J. Michelle Childs, District Judge. (1:16-cr-00401-JMC-1)
Submitted: October 12, 2017 Decided: November 17, 2017
Before DUNCAN, AGEE, and HARRIS, Circuit Judges.
Vacated and remanded by unpublished per curiam opinion.
Kimberly H. Albro, Assistant Federal Public Defender, Columbia, South Carolina, for
Appellant. Beth Drake, United States Attorney, John C. Potterfield, Assistant United
States Attorney, Columbia, South Carolina, for Appellee.
Unpublished opinions are not binding precedent in this circuit.
PER CURIAM:
David Jackson, Jr., appeals the 140-month sentence imposed upon him after he
pled guilty to one count of bank robbery, in violation of 18 U.S.C. § 2113(a) (2012).
Jackson asserts that neither his prior Georgia robbery conviction, nor his prior Georgia
attempted robbery conviction, qualify as a “crime of violence” to support the career
offender enhancement under U.S. Sentencing Guidelines Manual (USSG) § 4B1.1
(2016). We agree and vacate and remand to the district court for resentencing.

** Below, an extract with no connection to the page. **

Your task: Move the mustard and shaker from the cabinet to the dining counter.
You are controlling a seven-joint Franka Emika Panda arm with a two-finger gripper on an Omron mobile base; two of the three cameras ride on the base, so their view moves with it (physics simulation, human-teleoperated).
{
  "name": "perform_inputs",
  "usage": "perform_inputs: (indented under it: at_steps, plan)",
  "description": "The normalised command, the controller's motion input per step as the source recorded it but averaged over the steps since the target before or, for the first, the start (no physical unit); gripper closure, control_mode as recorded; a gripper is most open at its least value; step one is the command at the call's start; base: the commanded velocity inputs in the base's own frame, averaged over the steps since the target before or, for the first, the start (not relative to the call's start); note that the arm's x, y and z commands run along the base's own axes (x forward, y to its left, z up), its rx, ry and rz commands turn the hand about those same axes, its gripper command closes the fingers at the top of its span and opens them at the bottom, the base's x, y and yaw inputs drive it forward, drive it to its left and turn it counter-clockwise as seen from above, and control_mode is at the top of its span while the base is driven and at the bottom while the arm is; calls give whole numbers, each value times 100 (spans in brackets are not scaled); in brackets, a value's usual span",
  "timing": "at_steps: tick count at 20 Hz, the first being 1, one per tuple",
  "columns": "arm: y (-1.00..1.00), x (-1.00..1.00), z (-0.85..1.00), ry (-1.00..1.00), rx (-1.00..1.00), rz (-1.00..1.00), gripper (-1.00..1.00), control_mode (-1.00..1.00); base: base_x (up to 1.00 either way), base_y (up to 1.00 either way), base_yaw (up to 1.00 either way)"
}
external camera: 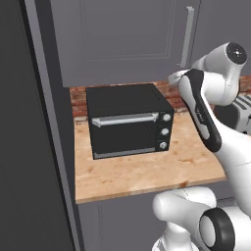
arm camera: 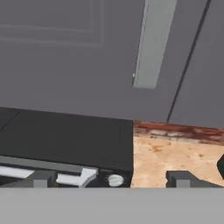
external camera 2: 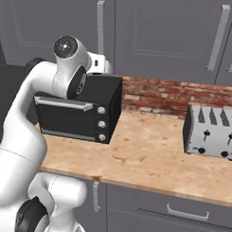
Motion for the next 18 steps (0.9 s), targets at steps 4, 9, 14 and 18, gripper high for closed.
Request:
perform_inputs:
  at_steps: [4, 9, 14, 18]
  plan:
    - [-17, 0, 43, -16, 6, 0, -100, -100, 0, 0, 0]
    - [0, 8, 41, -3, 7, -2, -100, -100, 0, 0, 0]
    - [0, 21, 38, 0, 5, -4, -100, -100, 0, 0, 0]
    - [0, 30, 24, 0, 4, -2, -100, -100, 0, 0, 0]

Where, as here, “a party repeats on appeal a claim of procedural sentencing error
. . . which it has made before the district court, we review for abuse of discretion” and
will “reverse unless we conclude that the error was harmless.” United States v. Lynn, 592
F.3d 572, 576 (4th Cir. 2010). “In assessing whether a district court properly calculated
the [Sentencing] Guidelines range, including its application of any sentencing
enhancements, this Court reviews the district court’s legal conclusions de novo and its
factual findings for clear error.” United States v. Horton, 693 F.3d 463, 474 (4th Cir.

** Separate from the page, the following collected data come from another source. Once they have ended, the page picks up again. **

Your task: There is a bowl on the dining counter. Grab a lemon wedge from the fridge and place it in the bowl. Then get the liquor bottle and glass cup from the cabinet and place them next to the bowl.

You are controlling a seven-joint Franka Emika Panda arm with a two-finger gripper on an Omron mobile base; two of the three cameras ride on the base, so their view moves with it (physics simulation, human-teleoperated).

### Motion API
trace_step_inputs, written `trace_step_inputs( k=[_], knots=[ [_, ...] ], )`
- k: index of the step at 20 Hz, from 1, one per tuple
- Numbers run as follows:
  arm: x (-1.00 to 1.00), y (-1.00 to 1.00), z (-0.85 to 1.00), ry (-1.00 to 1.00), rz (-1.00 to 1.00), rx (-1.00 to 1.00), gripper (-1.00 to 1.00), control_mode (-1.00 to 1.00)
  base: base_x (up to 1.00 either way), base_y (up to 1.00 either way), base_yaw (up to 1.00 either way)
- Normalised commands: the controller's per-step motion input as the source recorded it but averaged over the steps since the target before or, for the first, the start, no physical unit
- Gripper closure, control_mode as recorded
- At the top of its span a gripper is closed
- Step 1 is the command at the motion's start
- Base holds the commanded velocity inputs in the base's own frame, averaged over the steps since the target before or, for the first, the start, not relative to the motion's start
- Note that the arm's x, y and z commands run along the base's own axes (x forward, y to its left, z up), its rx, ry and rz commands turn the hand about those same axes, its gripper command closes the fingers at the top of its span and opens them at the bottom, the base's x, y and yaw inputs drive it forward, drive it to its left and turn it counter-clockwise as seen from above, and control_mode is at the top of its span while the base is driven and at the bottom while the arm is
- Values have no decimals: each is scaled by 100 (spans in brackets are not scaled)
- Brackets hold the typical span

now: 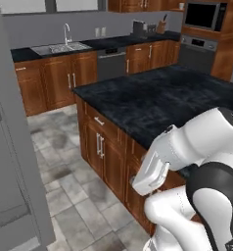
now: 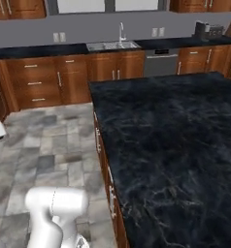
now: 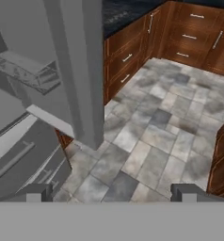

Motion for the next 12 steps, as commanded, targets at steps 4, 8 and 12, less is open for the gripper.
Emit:
trace_step_inputs(
  k=[4, 8, 12],
  knots=[
    [0, 0, 0, 0, 0, 0, -100, 100, 84, 64, -33],
    [0, 0, 0, 0, 0, 0, -100, 100, 95, 35, 5],
    [0, 0, 0, 0, 0, 0, -100, 100, 85, 23, 24]
  ],
)
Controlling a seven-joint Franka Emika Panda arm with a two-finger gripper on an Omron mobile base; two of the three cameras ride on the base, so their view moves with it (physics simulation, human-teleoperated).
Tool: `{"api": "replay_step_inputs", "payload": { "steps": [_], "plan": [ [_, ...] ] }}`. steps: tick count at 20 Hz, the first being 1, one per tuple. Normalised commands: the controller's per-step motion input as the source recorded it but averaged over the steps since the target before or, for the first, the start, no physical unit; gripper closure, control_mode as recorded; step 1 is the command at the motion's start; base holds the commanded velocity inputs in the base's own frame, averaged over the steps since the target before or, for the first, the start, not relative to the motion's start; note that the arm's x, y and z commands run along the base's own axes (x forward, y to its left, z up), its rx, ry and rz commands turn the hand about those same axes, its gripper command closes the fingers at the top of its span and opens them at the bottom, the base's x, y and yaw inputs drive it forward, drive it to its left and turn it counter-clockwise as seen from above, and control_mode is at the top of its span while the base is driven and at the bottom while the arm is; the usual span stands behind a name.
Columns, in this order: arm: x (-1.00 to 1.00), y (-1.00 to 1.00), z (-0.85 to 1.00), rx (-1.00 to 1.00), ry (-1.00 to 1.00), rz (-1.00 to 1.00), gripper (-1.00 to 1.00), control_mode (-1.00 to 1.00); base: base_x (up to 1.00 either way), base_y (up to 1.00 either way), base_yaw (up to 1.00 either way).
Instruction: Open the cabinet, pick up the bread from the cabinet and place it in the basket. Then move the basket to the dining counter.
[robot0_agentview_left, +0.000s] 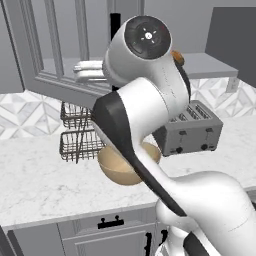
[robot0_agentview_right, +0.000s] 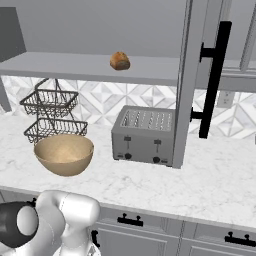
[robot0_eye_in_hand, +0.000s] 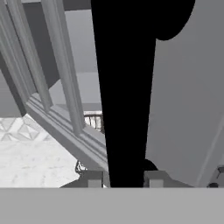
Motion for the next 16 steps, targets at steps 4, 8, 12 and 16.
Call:
{"api": "replay_step_inputs", "payload": {
  "steps": [4, 8, 12, 16],
  "plan": [
    [-0.79, -0.44, 0.0, 0.2, 0.0, 0.0, -1.0, -1.0, 0.0, 0.0, 0.0],
    [-0.61, -1.0, 0.0, 0.26, 0.01, 0.0, -1.0, -1.0, 0.0, 0.0, 0.0],
    [0.21, -1.0, 0.0, 0.33, 0.06, 0.02, -1.0, -1.0, 0.0, 0.0, 0.0],
    [0.92, -0.7, -0.31, 0.34, 0.05, 0.13, -1.0, -1.0, 0.0, 0.0, 0.0]
  ]
}}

2012) (internal quotation marks, brackets, and italics omitted).
Under USSG § 4B1.1(a), a defendant is a career offender if he was older than
eighteen years of age when he committed the instant offense, the instant offense is a
felony that is a “crime of violence” or a “controlled substance offense” as defined by the
Guidelines, and the defendant has two prior felony convictions for a “crime of violence”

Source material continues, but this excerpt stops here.